Enfin, une culture du bon sens doit être restaurée au sein des services, là aussi par des instructions claires du gouvernement des formations des agents : ne pas exiger des études interminables pour des installations modestes, ne pas multiplier les demandes de compléments absurdes, reconnaître les spécificités des ouvrages anciens sans chercher à les faire entrer de force dans des cadres conçus pour des projets neufs, associer toute exigence de charge d'intérêt général à un financement prévu pour cela dans les contrats de rivière, les SAGE, les SDAGE.
Il y a, dans l’administration actuelle eau & biodiversité, une difficulté d’acceptation de la réalité des rivières transformées par l’histoire humaine : cette posture doit évoluer ar l'expérience montre qu'elle est incapable de garantir une gestion inclusive et apaisée des ouvrages des rivières.
Un appel à la mobilisation des acteurs de terrain
L’association Hydrauxois souhaite lancer un appel à l’ensemble du mouvement des ouvrages hydrauliques : moulins, forges, étangs piscicoles, plans d’eau d’agrément, canaux d’irrigation, petits barrages, et autres dispositifs traditionnels ou récents qui structurent encore nos vallées et nos territoires. Tous ces ouvrages sont aujourd’hui concernés par des pratiques administratives qui freinent, voire empêchent, leur relance, leur entretien ou leur modernisation.
Il est impératif que ce réseau d’acteurs se mobilise pour faire remonter, sans relâche, les réalités du terrain auprès des députés et sénateurs, afin qu’ils prennent pleinement conscience de l’ampleur des blocages, de leur caractère systémique et de leur coût humain, écologique et économique. Chaque situation concrète — chaque dossier ralenti, chaque projet abandonné, chaque propriétaire découragé — doit devenir un levier d’alerte.

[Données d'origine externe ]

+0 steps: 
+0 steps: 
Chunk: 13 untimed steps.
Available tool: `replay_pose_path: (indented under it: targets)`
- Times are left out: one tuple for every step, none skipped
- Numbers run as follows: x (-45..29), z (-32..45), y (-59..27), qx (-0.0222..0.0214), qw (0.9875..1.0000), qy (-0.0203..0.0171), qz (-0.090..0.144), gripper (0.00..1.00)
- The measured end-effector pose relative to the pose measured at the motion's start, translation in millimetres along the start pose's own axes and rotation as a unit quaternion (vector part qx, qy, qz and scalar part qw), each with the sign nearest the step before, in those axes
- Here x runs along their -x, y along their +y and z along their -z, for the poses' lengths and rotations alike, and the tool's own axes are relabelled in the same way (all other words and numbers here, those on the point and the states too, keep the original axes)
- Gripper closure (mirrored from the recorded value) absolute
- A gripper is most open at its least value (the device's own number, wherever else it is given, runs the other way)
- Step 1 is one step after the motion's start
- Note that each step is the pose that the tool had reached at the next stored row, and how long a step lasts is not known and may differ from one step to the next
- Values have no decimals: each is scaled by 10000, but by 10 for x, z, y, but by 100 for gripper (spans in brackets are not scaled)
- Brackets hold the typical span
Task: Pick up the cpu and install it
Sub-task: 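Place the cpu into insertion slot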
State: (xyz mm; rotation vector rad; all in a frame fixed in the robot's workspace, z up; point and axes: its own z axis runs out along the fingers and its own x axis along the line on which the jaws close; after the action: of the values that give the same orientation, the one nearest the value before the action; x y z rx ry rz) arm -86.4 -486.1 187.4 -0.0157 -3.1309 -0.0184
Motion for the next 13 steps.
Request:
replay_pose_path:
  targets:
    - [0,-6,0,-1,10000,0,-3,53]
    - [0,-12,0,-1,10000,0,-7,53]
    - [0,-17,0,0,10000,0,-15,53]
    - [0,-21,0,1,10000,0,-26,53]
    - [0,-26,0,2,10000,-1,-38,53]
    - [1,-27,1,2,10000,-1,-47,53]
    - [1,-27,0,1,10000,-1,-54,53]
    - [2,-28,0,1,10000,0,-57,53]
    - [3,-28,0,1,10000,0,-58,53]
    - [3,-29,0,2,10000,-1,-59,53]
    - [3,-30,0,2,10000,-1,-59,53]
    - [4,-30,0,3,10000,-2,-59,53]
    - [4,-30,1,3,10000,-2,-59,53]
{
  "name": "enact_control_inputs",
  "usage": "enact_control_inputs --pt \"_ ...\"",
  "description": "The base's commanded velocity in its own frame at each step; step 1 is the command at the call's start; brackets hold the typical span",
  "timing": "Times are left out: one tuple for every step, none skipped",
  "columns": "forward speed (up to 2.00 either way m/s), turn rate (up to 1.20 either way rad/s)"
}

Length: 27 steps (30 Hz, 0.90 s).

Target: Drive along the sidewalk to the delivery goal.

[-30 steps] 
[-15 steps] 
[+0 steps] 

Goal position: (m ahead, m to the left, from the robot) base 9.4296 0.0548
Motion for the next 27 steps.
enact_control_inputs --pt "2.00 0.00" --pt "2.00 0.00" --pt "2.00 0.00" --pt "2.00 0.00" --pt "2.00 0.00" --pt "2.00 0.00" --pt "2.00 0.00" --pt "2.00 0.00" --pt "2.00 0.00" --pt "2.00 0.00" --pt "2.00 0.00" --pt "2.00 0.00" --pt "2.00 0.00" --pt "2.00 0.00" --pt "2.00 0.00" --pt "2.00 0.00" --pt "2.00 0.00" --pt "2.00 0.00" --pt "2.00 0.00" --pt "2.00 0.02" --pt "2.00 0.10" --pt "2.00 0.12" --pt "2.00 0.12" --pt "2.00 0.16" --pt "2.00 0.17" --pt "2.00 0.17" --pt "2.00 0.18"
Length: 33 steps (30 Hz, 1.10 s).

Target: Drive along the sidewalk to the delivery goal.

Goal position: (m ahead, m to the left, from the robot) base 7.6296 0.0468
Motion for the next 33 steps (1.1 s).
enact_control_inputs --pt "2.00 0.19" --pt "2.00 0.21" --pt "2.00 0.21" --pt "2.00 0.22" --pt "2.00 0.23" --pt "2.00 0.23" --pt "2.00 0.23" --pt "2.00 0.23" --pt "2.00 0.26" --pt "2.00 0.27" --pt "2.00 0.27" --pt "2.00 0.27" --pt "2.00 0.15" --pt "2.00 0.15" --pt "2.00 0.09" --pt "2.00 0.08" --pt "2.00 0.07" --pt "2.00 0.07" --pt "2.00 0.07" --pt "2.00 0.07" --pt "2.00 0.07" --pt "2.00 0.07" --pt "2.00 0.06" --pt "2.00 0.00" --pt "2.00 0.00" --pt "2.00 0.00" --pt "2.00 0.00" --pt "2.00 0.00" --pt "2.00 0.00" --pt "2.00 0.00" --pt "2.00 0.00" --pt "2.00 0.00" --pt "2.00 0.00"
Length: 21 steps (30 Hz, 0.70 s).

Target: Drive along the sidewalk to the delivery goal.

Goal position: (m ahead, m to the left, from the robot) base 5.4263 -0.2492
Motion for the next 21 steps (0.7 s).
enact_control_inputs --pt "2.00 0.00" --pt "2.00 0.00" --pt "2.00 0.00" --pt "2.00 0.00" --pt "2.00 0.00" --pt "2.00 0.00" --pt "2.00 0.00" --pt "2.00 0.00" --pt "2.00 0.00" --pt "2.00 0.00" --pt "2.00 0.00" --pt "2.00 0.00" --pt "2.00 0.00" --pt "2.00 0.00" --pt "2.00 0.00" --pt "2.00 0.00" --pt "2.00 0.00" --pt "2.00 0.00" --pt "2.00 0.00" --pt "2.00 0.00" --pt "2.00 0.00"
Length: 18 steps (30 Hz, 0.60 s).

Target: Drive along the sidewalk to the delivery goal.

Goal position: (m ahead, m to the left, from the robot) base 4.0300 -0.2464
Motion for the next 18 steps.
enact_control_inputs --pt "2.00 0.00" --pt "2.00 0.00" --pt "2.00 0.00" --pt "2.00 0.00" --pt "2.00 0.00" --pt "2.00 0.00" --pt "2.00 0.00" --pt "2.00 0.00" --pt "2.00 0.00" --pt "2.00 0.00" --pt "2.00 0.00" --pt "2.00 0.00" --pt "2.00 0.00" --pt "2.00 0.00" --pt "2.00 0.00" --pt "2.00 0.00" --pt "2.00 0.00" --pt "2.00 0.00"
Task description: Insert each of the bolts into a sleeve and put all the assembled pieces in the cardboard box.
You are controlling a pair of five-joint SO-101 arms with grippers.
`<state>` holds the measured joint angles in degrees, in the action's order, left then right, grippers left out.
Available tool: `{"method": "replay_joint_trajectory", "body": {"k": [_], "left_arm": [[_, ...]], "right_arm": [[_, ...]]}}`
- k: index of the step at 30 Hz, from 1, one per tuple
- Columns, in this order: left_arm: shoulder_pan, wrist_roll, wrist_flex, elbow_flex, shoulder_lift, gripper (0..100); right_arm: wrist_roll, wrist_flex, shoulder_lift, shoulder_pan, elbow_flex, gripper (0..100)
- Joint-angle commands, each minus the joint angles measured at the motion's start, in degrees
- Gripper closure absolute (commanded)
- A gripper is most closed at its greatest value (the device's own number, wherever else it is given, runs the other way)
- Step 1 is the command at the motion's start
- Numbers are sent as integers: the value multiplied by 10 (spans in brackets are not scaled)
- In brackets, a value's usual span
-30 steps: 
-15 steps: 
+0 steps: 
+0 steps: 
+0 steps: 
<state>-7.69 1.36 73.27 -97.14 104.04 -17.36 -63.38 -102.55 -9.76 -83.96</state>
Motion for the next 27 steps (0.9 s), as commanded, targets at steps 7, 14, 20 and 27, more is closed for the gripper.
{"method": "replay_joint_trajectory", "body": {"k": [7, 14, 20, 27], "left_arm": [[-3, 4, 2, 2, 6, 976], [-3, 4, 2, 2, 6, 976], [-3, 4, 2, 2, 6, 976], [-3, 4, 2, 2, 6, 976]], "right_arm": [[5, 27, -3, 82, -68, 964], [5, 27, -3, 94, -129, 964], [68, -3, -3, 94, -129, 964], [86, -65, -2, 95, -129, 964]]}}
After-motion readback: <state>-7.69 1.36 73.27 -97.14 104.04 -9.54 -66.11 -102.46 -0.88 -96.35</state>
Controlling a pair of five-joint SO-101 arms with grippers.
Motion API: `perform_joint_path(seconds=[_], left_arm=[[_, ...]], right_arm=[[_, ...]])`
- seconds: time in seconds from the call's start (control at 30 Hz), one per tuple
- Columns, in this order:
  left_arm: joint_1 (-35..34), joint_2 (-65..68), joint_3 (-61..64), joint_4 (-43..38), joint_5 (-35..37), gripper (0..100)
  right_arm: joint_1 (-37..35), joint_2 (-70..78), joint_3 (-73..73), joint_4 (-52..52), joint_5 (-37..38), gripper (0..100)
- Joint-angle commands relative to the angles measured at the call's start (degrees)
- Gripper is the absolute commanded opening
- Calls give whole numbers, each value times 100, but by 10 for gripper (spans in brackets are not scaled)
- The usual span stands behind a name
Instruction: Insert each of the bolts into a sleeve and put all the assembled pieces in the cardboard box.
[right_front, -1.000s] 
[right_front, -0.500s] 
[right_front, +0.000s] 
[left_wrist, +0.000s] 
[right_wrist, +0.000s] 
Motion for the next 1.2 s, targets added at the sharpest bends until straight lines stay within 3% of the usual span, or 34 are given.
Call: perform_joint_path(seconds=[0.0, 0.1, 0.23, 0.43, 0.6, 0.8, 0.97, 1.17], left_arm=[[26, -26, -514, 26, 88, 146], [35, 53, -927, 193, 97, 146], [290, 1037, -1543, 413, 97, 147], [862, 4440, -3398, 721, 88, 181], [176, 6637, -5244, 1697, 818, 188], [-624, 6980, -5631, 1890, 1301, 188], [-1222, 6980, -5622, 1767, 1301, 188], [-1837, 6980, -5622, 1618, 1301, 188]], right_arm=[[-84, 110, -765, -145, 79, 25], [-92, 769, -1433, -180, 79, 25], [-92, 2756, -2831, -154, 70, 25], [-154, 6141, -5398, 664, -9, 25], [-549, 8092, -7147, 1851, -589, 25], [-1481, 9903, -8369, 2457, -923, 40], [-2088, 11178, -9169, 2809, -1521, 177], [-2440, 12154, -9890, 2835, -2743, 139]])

Par ailleurs, les préfets doivent être saisis systématiquement lorsque les services placés sous leur autorité persévèrent dans une logique de blocage. Il en va de la crédibilité de l’État et de la confiance que peuvent accorder les citoyens aux institutions : le cadre réglementaire, même lorsqu’il est imparfait, doit être appliqué avec discernement, et non instrumentalisé pour freiner des projets légitimes.
La gestion de l’eau et des rivières ne peut rester un champ de conflits permanents. Elle doit redevenir un sujet de coopération intelligente, fondée sur la reconnaissance des usages anciens, la prise en compte des enjeux contemporains, le respect mutuel entre administrations, citoyens et territoires.